| Record excerpts |
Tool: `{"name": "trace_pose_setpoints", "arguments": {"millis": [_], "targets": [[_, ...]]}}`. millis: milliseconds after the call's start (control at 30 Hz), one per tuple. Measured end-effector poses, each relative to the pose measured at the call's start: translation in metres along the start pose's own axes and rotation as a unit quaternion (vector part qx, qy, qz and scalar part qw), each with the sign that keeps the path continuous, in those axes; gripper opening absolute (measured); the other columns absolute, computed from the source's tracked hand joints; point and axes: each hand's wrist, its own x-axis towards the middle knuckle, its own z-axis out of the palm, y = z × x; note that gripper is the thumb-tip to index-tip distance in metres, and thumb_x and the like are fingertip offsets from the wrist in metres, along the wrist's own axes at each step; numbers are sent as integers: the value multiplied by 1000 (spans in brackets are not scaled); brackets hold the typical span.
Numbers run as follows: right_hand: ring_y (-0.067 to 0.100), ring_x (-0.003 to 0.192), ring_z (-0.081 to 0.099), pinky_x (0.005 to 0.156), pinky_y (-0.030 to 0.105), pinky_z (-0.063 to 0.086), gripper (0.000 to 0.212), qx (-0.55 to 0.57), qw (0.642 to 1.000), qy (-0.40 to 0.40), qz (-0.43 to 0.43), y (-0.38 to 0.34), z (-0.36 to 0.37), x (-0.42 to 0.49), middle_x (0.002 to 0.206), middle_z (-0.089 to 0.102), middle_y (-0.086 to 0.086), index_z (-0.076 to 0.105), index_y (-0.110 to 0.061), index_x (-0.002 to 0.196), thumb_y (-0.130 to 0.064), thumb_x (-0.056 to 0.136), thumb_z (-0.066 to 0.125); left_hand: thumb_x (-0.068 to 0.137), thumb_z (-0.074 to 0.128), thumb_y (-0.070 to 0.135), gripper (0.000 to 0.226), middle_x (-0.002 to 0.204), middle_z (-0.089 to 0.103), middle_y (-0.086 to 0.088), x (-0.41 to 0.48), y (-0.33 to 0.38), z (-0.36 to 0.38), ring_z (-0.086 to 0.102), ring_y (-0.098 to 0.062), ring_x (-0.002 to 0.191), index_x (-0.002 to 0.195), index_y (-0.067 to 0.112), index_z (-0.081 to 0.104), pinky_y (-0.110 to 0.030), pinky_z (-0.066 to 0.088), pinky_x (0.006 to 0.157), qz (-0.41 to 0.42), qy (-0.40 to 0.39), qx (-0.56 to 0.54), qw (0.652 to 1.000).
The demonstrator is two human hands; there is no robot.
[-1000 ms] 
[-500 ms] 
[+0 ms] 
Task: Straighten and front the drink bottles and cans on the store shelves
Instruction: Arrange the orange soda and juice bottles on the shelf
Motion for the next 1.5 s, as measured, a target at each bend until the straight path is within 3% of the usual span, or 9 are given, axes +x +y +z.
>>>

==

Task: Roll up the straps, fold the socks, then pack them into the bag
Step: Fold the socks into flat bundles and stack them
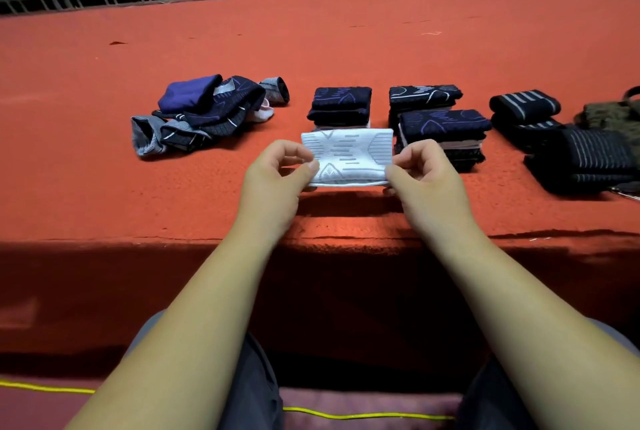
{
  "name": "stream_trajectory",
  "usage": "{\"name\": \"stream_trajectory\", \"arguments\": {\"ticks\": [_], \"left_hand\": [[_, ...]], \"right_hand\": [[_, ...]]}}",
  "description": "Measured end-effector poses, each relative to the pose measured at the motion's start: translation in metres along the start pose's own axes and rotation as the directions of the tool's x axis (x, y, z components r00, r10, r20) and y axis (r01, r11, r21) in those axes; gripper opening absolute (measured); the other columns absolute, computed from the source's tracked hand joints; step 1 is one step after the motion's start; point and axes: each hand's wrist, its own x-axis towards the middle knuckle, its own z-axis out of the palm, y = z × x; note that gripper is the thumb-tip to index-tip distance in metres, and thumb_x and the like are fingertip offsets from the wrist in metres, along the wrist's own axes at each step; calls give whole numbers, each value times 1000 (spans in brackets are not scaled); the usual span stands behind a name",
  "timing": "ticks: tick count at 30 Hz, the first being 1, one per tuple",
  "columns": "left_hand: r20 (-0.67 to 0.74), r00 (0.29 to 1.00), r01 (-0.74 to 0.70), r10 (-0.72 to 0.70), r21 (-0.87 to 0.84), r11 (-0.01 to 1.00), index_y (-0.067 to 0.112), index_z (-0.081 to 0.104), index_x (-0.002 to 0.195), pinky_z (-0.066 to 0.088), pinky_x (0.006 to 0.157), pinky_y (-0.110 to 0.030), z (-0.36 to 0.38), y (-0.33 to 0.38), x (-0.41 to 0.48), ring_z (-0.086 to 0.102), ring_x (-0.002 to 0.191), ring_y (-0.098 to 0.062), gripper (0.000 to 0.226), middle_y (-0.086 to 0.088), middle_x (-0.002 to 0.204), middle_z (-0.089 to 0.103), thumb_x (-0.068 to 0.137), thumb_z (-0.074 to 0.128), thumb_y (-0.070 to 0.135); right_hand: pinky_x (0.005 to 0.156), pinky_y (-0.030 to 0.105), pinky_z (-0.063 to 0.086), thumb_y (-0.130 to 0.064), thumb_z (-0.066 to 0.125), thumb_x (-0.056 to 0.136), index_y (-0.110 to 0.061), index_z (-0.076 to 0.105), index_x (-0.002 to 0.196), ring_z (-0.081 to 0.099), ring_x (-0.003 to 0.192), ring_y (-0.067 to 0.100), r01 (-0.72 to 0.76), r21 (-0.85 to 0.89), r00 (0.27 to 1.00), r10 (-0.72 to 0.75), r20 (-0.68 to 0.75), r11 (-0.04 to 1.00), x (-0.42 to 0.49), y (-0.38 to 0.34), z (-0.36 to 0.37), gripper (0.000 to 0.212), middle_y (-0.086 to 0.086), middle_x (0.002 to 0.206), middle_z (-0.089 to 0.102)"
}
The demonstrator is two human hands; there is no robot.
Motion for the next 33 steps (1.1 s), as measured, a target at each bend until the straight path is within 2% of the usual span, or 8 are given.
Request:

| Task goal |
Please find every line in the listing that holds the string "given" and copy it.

| Finished task |
Motion for the next 1.5 s, as measured, a target at each bend until the straight path is within 3% of the usual span, or 9 are given, axes +x +y +z.
Motion for the next 33 steps (1.1 s), as measured, a target at each bend until the straight path is within 2% of the usual span, or 8 are given.

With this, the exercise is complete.